On June 28, 2018, it was announced that Shaun Brown had joined the cast in a recurring capacity. On July 17, 2018, it was reported that Sara Amini and Rati Gupta had been cast in recurring roles. In August 2018, it was announced that Tim Johnson Jr., Jade Catta-Preta, and Timothy Hornor had also been cast in recurring roles.

===Filming===
On June 8, 2017, cast member Glenne Headly died after she filmed five episodes of the planned 13-episode season order. Producers stated that she would not be recast and that the episodes she filmed will air, leaving the writers with the need to rework the episodes she was due to feature in.

==Release==
In the US Future Man streams on Hulu. As of 2022, Future Man was available to stream on Disney+ internationally in selected territories via the Star hub, as a part of the 2021 Disney/Sony deal which covers shows from Sony Pictures Television. All 3 seasons of Future Man were later removed from Hulu, Disney+ and Star+ due to Disney's budget cuts.

==Reception==
On Rotten Tomatoes, season 1 has an approval rating of 82% based on 39 reviews, with an average rating of 7.08 out of 10. The website's critical consensus reads, "Future Mans nostalgia-driven premise is elevated by the cast's compelling chemistry and a sense of humor just dumb enough to lighten the sci-fi load." On Metacritic season 1 has a weighted average score of 70 out of 100 based on reviews from 20 critics, indicating "generally favorable reviews".
Alex McLevy of The A.V. Club praises the committed performances, the "gleefully ludicrous nonsense", and that "If it figures out the proper tone and blend of stupid-smart jokes with its game cast, the series could potentially travel forward to a time when it becomes a great sci-fi comedy."
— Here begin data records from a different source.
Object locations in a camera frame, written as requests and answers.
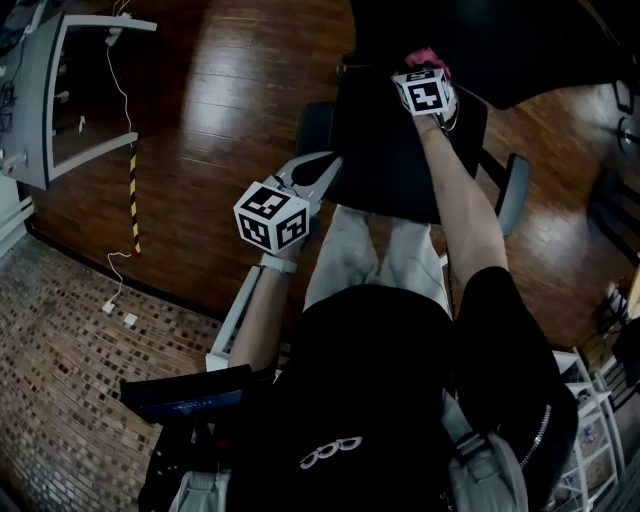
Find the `black chair seat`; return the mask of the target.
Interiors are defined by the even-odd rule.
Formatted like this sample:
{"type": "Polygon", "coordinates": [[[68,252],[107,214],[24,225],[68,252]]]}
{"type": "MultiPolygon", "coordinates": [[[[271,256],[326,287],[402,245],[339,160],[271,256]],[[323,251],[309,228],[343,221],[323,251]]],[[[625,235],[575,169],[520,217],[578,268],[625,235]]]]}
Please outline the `black chair seat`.
{"type": "MultiPolygon", "coordinates": [[[[343,159],[329,201],[388,217],[438,224],[431,175],[412,116],[394,75],[374,66],[348,68],[339,81],[331,144],[343,159]]],[[[485,104],[455,93],[459,117],[448,138],[468,174],[477,173],[487,123],[485,104]]]]}

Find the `black chest-mounted monitor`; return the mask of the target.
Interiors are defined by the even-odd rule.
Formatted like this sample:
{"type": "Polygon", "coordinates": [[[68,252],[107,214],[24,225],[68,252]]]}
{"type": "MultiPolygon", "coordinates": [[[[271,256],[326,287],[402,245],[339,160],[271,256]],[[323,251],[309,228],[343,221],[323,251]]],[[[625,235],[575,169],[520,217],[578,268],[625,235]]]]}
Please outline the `black chest-mounted monitor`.
{"type": "Polygon", "coordinates": [[[269,390],[276,377],[271,367],[248,365],[178,377],[120,385],[121,402],[149,424],[214,419],[251,403],[269,390]]]}

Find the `person's right forearm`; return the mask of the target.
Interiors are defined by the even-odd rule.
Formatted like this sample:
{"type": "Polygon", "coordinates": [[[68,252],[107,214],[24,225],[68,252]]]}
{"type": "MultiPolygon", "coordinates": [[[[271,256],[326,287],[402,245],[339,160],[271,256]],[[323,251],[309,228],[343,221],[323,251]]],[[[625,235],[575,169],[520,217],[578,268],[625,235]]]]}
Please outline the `person's right forearm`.
{"type": "Polygon", "coordinates": [[[478,272],[508,268],[504,237],[488,198],[468,174],[436,118],[413,119],[430,170],[450,261],[461,285],[478,272]]]}

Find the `grey shoulder bag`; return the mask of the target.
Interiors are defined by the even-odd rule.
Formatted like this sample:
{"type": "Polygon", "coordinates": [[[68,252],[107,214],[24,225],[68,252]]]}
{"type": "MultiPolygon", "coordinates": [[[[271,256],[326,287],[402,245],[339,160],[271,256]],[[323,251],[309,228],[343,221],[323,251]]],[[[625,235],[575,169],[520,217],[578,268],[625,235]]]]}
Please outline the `grey shoulder bag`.
{"type": "Polygon", "coordinates": [[[455,512],[529,512],[523,472],[509,444],[473,431],[448,392],[442,423],[452,443],[448,474],[455,512]]]}

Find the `person's left forearm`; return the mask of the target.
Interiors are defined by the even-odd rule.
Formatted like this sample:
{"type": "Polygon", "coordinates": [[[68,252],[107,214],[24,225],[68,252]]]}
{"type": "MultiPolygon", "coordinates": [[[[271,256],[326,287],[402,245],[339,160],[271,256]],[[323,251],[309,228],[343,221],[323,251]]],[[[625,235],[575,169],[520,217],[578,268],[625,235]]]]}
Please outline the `person's left forearm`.
{"type": "Polygon", "coordinates": [[[229,355],[229,366],[269,368],[278,355],[291,275],[263,268],[229,355]]]}

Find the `grey desk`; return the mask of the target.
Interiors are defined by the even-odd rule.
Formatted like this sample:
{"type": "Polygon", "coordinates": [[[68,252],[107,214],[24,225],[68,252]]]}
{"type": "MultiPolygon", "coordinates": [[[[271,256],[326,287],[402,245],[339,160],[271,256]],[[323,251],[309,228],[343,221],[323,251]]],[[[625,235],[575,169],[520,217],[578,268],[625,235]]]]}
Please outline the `grey desk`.
{"type": "Polygon", "coordinates": [[[58,14],[27,35],[20,47],[6,56],[4,79],[14,86],[10,129],[0,136],[0,159],[25,153],[24,167],[10,176],[18,182],[46,190],[63,174],[115,149],[138,140],[135,131],[122,134],[56,165],[53,155],[55,84],[63,43],[70,28],[121,27],[154,32],[154,22],[127,16],[58,14]]]}

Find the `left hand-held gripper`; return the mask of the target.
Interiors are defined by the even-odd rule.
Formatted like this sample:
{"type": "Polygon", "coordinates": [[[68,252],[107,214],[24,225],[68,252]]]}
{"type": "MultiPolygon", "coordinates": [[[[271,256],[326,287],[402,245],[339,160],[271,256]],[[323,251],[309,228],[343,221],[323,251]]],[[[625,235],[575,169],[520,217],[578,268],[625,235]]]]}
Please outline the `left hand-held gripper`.
{"type": "Polygon", "coordinates": [[[342,157],[333,151],[293,158],[275,179],[286,186],[298,185],[298,191],[254,182],[233,208],[240,237],[266,253],[281,253],[306,238],[342,164],[342,157]]]}

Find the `white wristband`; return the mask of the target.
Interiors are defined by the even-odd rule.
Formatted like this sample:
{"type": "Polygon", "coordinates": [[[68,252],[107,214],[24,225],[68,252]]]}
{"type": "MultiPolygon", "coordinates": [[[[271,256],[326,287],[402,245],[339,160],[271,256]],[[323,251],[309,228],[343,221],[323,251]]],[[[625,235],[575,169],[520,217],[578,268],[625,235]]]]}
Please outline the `white wristband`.
{"type": "Polygon", "coordinates": [[[297,270],[297,264],[295,262],[279,258],[269,253],[262,255],[259,266],[288,275],[293,275],[297,270]]]}

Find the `person's light trousers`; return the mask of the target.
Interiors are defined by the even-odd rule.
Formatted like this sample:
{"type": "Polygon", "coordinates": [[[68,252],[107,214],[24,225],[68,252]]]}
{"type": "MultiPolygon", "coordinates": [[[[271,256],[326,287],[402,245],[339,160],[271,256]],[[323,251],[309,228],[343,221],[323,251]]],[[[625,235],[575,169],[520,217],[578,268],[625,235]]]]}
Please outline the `person's light trousers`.
{"type": "Polygon", "coordinates": [[[304,307],[363,284],[408,290],[450,311],[430,225],[394,218],[386,254],[380,260],[365,213],[339,205],[319,252],[304,307]]]}

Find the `pink cloth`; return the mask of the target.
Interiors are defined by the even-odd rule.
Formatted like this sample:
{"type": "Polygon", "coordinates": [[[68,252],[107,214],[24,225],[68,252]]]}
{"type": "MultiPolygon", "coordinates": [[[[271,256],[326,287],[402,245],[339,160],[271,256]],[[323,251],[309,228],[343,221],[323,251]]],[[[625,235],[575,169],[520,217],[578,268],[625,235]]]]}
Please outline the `pink cloth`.
{"type": "Polygon", "coordinates": [[[447,79],[451,79],[451,73],[446,64],[435,54],[430,48],[421,48],[410,53],[405,58],[405,63],[409,68],[415,68],[420,66],[431,66],[432,68],[442,69],[447,79]]]}

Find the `white shelf rack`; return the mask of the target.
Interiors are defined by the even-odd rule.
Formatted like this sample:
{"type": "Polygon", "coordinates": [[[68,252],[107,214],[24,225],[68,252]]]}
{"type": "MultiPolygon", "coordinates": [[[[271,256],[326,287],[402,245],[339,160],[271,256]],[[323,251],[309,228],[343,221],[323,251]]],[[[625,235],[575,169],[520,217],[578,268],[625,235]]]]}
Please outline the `white shelf rack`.
{"type": "Polygon", "coordinates": [[[556,351],[556,363],[578,411],[571,455],[549,502],[551,512],[593,512],[626,473],[611,392],[591,376],[577,349],[556,351]]]}

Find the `person's black t-shirt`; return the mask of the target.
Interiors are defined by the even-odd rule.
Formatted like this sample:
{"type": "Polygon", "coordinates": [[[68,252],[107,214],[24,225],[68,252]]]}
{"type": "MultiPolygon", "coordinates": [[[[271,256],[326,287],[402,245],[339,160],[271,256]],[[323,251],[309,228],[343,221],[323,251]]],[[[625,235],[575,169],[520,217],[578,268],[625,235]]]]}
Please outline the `person's black t-shirt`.
{"type": "Polygon", "coordinates": [[[448,384],[474,431],[511,446],[542,509],[573,448],[576,401],[510,273],[492,267],[456,318],[371,284],[308,308],[286,368],[248,410],[227,511],[446,512],[448,384]]]}

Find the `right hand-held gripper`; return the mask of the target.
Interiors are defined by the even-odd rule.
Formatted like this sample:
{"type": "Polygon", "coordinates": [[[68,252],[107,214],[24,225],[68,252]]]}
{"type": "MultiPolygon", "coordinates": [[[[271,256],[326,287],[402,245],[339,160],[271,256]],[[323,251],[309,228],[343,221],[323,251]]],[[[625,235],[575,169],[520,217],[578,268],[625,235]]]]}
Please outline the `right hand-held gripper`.
{"type": "Polygon", "coordinates": [[[392,80],[412,116],[446,113],[455,100],[451,82],[441,68],[396,74],[392,80]]]}

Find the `black coat stand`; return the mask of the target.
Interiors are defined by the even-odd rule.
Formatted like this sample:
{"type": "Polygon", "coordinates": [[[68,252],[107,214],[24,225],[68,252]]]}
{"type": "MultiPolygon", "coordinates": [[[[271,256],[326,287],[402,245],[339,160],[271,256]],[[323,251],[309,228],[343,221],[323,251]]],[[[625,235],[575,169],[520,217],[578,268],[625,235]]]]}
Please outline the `black coat stand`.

On Rotten Tomatoes, season 2 has an approval rating of 100% based on 9 reviews, with an average rating of 8.03 out of 10.
Adam Chitwood of Collider wrote: "Future Man's strength as a series has been the writers' willingness to take the sci-fi seriously, and indeed there are times when you almost want the joke to be done so you can find out what happens next in the story."

On Rotten Tomatoes, season 3 has 3 positive reviews.
Alex McLevy of The A.V. Club wrote: "Future Man finds a decent denouement to close out its triptych of seasons, and those who enjoyed past installments won’t be let down by this one. If only all that traveling through space and time could have found a more richly developed series."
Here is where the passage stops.